"failed to add disk" error while deploying Supervisor Services or vSphere Pods.
search cancel

"failed to add disk" error while deploying Supervisor Services or vSphere Pods.

book

Article ID: 385016

calendar_today

Updated On:

Products

VMware vSphere with Tanzu

Issue/Introduction

  • Deploying Supervisor service or vSphere Pod fails with "failed to setup images: failed to add disk <Datastore Name fdc/xxxxx.vmdk>"

  • Failed Pod yaml from UI or describing the failed pod will show the below error messages:
    status:
      conditions:
      - lastProbeTime: null
        lastTransitionTime: "YY-MM-DDTHH:MM:SSZ"
        status: "True"
        type: PodScheduled
      - lastProbeTime: null
        lastTransitionTime: "YY-MM-DDTHH:MM:SSZ"
        reason: UnknownContainerStatuses
        status: "False"
        type: Initialized
      - lastProbeTime: null
        lastTransitionTime: "YY-MM-DDTHH:MM:SSZ"
        reason: UnknownContainerStatuses
        status: "False"
        type: ContainersReady
      - lastProbeTime: null
        lastTransitionTime: "YY-MM-DDTHH:MM:SSZ"
        reason: UnknownContainerStatuses
        status: "False"
        type: Ready
      message: 'failed to setup images: failed to add disk [<DatastoreName>] fcd/xxxxx.vmdk:
        VM.AddDevice failed error = context deadline exceeded Post "https://localhost/sdk":
        context deadline exceeded: ErrImageSetup'
      phase: Failed
      qosClass: BestEffort
      reason: ErrImageSetup
  • From the ESXi host, you will see the below log snippets in /var/run/log/spherelet.log

    "YY-MM-DDTHH:MM:SSZ" No(5) spherelet[<OP_ID>]: time=""YY-MM-DDTHH:MM:SSZ"" level=error msg="unexpected fault: &{{{{<nil> [{{} msg.disk.hotadd.Failed [{{} 1 scsi2:0}] Failed to add disk 'scsi2:0'.} {{} msg.disk.hotadd.poweron.failed [{{} 1 scsi2:0}] Failed to power on 'scsi2:0'.} {{} msg.disk.noBackEnd [{{} 1 /vmfs/volumes/<Datastore-Name>/fcd/xxxxx.vmdk}] Cannot open the disk '/vmfs/volumes/<Datastore-Name>/fcd/xxxxx.vmdk' or one of the snapshot disks it depends on. } {{} msg.disklib.INVALIDMULTIWRITER [] Thin/TBZ/Sparse disks cannot be opened in multiwriter mode} {{} vob.fssvec.OpenFile.file.failed [] File system specific implementation of OpenFile[file] failed} {{} msg.disk.invalidClusterDisk [{{} 1 VMware ESX} {{} 2 /vmfs/volumes/<Datastore-Name>/fcd/xxxxx.vmdk}] VMware ESX cannot open the virtual disk \"/vmfs/volumes/<Datastore-Name>/fcd/xxxxx.vmdk\" for clustering. Verify that the virtual disk was created using the thick option. }]}}} Failed to add disk 'scsi2:0'.} taskerror: Failed to add disk 'scsi2:0'." VM-OP=AddDevice namespace=svc-contour-domain-cX pod=envoy-xxxxx uid=<UUID>

Environment

vSphere with Tanzu 8.x

Cause

This issue will occur when the Storage Policy does not have the volume allocation type with "Fully Initialized".

Resolution

Resolution 1: To Create a New Storage Policy.
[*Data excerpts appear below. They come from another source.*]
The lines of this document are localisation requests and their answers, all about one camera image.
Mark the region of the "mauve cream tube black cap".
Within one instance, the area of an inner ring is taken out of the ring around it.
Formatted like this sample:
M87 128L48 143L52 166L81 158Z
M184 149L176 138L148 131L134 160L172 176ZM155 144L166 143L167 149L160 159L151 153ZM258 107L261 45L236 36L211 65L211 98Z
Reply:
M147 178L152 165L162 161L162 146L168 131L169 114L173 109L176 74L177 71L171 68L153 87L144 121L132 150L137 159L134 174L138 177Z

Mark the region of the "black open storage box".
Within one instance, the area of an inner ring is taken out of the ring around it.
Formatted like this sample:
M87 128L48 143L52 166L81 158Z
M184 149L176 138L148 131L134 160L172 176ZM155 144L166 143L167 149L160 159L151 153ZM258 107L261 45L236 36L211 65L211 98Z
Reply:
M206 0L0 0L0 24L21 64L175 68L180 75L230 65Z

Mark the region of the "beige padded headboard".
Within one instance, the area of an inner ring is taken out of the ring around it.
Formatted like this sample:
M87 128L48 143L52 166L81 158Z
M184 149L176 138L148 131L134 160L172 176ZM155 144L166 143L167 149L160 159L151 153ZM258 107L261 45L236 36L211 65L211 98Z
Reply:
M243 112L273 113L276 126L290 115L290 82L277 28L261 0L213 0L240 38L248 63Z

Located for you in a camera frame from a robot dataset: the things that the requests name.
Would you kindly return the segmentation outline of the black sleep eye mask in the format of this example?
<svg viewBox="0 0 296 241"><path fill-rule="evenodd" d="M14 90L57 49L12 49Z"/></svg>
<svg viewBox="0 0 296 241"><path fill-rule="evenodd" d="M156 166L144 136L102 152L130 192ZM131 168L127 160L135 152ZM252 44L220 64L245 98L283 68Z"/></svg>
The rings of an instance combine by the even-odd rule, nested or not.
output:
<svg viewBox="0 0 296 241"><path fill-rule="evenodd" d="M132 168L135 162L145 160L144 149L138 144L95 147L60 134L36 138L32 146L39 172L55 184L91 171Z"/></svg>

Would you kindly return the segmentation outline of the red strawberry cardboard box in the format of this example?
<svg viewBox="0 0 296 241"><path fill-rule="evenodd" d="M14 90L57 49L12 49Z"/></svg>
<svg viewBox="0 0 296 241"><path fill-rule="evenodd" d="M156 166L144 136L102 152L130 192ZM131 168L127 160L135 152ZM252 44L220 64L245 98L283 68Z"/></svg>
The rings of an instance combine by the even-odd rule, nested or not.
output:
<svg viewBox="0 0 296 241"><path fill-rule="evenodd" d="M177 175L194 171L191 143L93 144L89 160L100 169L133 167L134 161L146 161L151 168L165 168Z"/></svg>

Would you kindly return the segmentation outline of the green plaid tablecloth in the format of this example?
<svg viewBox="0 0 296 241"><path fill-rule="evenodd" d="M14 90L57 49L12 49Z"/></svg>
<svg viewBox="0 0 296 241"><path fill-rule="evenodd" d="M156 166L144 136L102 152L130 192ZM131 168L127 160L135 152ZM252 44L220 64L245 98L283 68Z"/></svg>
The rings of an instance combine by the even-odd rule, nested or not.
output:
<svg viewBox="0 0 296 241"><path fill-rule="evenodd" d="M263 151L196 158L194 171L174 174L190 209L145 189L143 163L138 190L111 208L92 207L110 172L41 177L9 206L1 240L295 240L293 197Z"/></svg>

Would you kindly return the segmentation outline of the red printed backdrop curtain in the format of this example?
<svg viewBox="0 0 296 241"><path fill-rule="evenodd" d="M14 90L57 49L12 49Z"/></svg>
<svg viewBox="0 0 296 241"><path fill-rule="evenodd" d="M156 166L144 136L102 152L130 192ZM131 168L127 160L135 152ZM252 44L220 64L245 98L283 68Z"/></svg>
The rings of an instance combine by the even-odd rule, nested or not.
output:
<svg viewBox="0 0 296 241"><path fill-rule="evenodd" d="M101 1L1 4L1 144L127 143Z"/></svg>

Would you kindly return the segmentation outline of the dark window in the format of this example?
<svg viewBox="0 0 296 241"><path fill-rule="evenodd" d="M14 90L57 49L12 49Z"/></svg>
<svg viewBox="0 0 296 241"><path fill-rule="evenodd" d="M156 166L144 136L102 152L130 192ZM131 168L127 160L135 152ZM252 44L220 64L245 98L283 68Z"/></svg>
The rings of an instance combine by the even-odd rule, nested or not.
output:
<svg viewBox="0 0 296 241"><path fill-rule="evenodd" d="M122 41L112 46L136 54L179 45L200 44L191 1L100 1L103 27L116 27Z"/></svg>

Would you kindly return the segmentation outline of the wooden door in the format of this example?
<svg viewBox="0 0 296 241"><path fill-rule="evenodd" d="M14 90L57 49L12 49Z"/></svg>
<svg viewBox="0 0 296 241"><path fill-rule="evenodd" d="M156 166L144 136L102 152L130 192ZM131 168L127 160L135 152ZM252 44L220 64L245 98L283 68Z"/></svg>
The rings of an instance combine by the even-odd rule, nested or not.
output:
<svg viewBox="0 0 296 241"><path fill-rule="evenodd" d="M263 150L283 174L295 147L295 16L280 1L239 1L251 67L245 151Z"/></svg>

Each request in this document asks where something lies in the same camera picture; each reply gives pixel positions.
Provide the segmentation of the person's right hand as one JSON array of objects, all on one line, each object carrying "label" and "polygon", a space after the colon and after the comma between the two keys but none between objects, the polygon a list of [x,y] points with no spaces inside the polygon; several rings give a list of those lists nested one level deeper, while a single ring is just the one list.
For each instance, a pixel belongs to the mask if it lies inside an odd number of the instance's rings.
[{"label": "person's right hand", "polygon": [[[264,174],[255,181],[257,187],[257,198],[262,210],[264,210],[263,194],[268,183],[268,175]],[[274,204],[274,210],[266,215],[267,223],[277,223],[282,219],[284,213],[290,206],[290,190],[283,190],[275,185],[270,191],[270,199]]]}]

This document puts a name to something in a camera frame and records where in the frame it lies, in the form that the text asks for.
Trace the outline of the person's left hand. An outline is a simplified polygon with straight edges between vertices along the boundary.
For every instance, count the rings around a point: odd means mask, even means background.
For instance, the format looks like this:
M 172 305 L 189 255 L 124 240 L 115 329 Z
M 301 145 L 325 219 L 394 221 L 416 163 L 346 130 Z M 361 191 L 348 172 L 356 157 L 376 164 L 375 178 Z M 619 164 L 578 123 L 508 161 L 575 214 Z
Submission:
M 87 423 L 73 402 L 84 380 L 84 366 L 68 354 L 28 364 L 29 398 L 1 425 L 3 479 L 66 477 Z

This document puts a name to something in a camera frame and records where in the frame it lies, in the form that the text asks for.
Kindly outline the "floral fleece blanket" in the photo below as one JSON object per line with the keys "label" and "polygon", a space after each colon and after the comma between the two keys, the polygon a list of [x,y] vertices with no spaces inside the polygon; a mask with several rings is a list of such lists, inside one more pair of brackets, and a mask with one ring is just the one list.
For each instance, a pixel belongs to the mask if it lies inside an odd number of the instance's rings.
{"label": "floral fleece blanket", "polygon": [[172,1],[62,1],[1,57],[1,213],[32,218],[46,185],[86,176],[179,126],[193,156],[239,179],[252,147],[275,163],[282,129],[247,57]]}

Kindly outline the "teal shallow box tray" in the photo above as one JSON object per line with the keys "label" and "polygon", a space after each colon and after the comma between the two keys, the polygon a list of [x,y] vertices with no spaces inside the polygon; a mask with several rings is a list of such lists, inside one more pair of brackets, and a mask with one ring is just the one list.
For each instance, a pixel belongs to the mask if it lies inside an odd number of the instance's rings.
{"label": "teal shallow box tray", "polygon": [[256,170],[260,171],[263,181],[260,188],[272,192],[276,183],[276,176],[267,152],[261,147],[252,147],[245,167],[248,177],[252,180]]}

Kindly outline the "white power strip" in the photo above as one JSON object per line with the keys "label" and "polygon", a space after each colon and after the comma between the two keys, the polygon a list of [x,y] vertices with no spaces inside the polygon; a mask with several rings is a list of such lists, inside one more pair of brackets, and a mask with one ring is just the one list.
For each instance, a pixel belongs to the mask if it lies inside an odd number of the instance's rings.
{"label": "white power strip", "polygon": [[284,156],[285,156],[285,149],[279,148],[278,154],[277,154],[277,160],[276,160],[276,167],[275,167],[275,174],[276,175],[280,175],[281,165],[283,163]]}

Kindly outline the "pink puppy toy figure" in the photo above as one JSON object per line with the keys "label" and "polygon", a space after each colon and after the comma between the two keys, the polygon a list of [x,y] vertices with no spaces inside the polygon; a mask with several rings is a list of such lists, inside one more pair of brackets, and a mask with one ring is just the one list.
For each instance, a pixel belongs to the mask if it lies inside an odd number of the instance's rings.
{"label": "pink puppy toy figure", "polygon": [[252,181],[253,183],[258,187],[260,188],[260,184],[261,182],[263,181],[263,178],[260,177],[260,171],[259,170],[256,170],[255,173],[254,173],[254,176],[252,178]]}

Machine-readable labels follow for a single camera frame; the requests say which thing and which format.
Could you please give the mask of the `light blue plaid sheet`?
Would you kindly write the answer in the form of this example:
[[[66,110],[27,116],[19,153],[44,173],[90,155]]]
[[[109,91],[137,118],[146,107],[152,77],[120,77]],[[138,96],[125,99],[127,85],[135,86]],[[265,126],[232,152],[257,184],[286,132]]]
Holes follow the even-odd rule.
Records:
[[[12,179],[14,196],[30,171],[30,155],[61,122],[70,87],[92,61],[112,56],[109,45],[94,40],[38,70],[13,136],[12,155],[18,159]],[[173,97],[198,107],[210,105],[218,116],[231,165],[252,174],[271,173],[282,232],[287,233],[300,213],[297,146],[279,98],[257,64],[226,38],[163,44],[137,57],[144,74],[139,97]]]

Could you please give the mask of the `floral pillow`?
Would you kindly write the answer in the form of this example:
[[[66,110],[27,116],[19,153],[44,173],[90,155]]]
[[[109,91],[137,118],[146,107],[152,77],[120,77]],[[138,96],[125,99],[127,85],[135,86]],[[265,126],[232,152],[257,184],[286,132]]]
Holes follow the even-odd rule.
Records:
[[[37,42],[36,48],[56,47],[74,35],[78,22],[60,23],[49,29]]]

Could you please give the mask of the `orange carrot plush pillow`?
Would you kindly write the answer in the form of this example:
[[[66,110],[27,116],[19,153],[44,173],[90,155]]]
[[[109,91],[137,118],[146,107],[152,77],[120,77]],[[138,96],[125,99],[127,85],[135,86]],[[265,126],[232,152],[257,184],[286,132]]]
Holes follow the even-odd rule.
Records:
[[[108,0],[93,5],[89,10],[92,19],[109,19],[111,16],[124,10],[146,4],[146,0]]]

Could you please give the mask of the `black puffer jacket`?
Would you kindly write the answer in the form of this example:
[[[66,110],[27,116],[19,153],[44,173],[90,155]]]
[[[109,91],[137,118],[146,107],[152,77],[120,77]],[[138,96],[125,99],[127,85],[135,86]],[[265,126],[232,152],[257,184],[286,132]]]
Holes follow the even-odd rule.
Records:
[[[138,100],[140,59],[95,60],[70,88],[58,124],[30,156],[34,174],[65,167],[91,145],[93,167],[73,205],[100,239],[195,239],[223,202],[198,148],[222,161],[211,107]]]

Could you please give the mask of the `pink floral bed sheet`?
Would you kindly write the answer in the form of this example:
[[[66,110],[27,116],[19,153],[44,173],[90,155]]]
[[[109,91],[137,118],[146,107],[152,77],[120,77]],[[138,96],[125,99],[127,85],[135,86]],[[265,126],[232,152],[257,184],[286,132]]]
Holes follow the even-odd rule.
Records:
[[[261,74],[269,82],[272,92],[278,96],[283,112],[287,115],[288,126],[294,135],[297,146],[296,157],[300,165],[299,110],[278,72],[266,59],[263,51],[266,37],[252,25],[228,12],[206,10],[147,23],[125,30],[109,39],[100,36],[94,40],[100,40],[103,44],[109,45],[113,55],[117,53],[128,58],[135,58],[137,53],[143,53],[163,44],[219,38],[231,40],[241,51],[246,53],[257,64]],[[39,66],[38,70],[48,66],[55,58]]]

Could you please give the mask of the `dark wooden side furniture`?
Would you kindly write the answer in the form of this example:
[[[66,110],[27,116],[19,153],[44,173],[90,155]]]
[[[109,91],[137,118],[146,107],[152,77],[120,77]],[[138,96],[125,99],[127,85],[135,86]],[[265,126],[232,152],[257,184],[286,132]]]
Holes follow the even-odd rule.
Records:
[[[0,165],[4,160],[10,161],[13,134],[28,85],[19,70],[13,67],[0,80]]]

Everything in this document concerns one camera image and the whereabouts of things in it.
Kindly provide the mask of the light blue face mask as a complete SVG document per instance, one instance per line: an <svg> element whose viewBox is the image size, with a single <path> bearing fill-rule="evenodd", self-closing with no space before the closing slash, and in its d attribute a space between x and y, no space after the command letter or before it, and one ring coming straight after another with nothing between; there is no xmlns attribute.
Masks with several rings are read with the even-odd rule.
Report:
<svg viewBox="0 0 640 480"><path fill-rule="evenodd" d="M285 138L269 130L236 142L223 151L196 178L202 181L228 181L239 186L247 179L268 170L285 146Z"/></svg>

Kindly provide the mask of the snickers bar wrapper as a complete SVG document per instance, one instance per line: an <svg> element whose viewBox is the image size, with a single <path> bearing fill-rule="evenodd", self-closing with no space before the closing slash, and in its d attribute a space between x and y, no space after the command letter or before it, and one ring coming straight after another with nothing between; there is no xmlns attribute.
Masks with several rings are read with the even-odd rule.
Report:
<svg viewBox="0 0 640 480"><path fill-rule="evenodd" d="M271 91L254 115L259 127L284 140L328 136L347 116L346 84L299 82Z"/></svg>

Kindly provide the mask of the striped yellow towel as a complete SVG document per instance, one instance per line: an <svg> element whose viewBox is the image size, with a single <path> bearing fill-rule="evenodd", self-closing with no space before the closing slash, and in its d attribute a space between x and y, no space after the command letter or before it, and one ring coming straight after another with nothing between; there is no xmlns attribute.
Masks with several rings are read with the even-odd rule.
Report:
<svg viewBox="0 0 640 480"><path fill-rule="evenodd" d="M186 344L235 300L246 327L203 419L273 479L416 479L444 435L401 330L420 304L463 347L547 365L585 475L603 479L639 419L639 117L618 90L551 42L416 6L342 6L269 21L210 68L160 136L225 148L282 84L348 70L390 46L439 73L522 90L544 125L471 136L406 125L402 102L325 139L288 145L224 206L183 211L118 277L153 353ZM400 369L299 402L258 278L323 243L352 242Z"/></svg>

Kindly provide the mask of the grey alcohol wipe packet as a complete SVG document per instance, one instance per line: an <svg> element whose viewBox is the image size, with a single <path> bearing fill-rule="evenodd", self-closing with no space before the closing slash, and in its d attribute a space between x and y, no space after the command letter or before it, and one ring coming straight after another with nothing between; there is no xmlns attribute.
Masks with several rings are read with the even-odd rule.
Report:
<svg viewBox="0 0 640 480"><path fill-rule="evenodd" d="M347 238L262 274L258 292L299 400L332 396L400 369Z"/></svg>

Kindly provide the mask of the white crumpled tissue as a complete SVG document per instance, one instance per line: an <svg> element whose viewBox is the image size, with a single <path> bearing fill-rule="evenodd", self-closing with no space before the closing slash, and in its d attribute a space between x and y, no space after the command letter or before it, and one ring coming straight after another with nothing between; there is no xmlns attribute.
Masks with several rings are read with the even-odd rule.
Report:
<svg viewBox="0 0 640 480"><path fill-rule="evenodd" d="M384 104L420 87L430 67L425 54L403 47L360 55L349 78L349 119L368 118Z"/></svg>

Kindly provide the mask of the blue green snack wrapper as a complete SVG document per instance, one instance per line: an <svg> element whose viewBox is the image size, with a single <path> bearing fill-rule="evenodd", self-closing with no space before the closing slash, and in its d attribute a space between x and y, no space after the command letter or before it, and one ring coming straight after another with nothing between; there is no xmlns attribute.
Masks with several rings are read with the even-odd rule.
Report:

  1. Create a New Storage Policy and make sure you select the "Fully Initialized" under Volume allocation type. 

  2. From VC> Workload Management> Supervisor> Configure> Storage Policy> Edit the newly created Storage policy. 

  3. Re-try the Supervisor Services or vSphere pods deployment.

Resolution 2: To update the existing Storage Policy.

  1. Modify the existing Storage Policy to "Fully Initialized".
    • Edit VM Storage Policy> VMFS rules> Placement> Volume allocation type> Fully Initialized
  2. If there is a failed deployment for the Supervisor Services, you need to clean up the image disk to ensure the storage policy changes are applied.
    • Run the below command to delete all the existing imagedisk CRs:
      • kubectl delete imagedisk <name> -n vmware-system-kubeimage
Note: This can be safely deleted as the ImageDisk CRs and corresponding vmdks are caches. New Pod will be created with the new volume allocation type.